ぎょっとして、思わずメニューを落っことしそうになる店長。

「あ、すみませんすみません!こないだの監査では、何も異常はないと書いて、提出したはずですが、まだ、何か不都合がありましたでしょうか!」

「いや、何もありません。ただ、この人が一緒に来いというので、一緒に来ただけです。」

ジョチがそう答えると、

「申し訳ありません!あの、これから、不正は一切しませんので、今日のところは、、、。」

と、ペコペコ頭を下げるのである。

「店長さん、そういうことを言うんじゃなにか悪事をしたのかい?」

杉三が聞くと、

「そういうことではないのですが、理事長が来店するんですから、そういう目的以外ないじゃありませんか!」

と店長は応えた。

「だから、そうじゃないんだよ。それより腹がへった。早く焼き鳥食べさせてくれないかなあ。」

杉三がそういうと、

「わかりました!すぐにおつくりしますから、何なりとおっしゃってください。絶対に不正はしませんのでご注文をどうぞ!」

と、また頭を下げる店長だった。

「もう、うるさいねえ。変な挨拶は抜きだ。注文は、焼き鳥特大サイズ、とりあえず六本。僕が五本で、」

「ああ、分かりました。理事長、一本でいいんですか?」

杉三が言いかけると、店長がすぐに間に入っていった。

「結構です。焼き鳥特大サイズですから、一本あれば十分です。」

ジョチが、とりあえず返答すると、

「わかりました!お飲み物はどういたしましょうか!」

店長はまたそう聞いてきた。

「はい。

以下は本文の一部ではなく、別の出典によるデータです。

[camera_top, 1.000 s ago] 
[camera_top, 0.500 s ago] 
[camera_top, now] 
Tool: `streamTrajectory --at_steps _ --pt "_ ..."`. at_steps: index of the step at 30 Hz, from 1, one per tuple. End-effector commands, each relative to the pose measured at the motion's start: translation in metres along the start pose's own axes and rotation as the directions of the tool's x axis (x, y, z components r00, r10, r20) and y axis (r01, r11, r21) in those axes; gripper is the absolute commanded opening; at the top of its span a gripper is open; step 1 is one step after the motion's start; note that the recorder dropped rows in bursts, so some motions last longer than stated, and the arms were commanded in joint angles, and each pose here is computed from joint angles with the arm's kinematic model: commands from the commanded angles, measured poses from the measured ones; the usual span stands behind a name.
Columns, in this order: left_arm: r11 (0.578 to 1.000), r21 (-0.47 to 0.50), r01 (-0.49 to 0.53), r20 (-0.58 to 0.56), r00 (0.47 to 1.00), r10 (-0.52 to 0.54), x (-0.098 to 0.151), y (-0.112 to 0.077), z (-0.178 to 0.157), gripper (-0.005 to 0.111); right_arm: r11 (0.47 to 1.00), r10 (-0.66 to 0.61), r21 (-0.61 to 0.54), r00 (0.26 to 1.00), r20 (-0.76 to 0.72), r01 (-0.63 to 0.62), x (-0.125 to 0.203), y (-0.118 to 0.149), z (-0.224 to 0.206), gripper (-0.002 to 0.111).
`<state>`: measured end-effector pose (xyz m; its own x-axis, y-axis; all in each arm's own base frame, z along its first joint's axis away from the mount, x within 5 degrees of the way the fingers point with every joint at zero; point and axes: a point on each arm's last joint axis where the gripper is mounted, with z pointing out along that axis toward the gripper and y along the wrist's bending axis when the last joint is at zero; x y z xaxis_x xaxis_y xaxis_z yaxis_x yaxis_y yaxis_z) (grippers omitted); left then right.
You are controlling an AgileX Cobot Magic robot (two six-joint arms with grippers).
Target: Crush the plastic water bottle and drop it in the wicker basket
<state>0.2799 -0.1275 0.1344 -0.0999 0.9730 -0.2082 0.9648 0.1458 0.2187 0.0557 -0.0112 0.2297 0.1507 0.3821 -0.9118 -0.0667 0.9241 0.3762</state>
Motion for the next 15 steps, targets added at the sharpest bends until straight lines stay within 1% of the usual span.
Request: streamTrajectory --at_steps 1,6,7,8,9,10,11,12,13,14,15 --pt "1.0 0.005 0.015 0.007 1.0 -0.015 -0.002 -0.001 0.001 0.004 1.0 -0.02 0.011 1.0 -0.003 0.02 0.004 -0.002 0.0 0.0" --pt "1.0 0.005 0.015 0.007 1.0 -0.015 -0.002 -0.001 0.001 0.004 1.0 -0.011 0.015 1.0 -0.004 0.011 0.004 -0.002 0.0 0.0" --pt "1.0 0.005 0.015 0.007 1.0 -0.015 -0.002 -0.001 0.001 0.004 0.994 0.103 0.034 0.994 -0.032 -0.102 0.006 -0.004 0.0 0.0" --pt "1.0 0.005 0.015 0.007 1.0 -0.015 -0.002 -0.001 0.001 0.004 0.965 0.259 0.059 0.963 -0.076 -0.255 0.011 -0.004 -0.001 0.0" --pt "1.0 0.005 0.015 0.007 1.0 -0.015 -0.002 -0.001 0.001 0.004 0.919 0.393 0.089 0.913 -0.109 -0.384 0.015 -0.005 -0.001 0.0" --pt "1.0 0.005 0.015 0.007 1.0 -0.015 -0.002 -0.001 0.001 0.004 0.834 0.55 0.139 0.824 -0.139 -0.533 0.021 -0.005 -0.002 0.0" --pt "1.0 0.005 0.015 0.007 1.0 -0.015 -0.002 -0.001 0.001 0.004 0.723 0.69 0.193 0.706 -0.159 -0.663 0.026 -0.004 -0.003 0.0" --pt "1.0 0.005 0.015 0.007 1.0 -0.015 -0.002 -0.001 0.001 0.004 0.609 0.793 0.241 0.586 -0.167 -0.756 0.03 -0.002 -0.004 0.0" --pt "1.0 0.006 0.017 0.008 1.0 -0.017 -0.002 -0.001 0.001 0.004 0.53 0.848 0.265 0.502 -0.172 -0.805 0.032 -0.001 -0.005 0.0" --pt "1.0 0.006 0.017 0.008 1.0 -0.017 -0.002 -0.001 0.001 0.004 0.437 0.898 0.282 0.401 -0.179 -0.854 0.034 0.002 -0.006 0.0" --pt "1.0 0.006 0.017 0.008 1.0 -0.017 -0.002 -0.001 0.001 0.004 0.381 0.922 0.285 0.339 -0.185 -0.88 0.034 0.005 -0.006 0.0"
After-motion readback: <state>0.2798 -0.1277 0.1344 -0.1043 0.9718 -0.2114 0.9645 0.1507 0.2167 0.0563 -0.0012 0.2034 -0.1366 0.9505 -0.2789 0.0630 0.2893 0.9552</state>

お酒は苦手なので、とりあえず、ジンジャエールで結構です。」

「わかりました!あと、食後のデザートなんかは、」

「いちいち、聞かないで結構ですよ。食べたいものが出たら、追加しますから、その時に来てください。」

「わかりました!焼き鳥特大サイズと、ジンジャエールですね!しばらくお待ち下さい!先ほども言った通り、不正はしませんので!」

店長は敬礼して、厨房に戻ろうとしてしまうので、

「ちょっと待って、僕のは?」

と、杉三は急いで止めた。

「あー、あ、杉ちゃんごめん!えーと杉ちゃんの注文は、なんだっけ?」

「だから言っただろ。焼き鳥特大サイズ、五本!飲み物は、オレンジジュース!」

杉三がちょっとムキになってそういうと、

「すまんすまん。じゃあ、お二人のご注文は、確かにうけたまわりましたので、しばらくお待ちください!」

また最敬礼して、店長は厨房に戻っていった。

「店長さん。伝票を書くのも忘れてますね。それで正確に客の注文を間違えずにできるのでしょうか?」

とジョチが言っても、反応なしである。

「そんなにパニックになる必要は、ないんですけどね。」

ジョチは、がっかりとして、ため息をついた。

「ほらみろ。契約書だけの関係だと、ああいう風になっちゃうのよ!」

杉三に一本取られたなと思った。

同時に、契約書だけの関係は寂しかった、と初めて知った。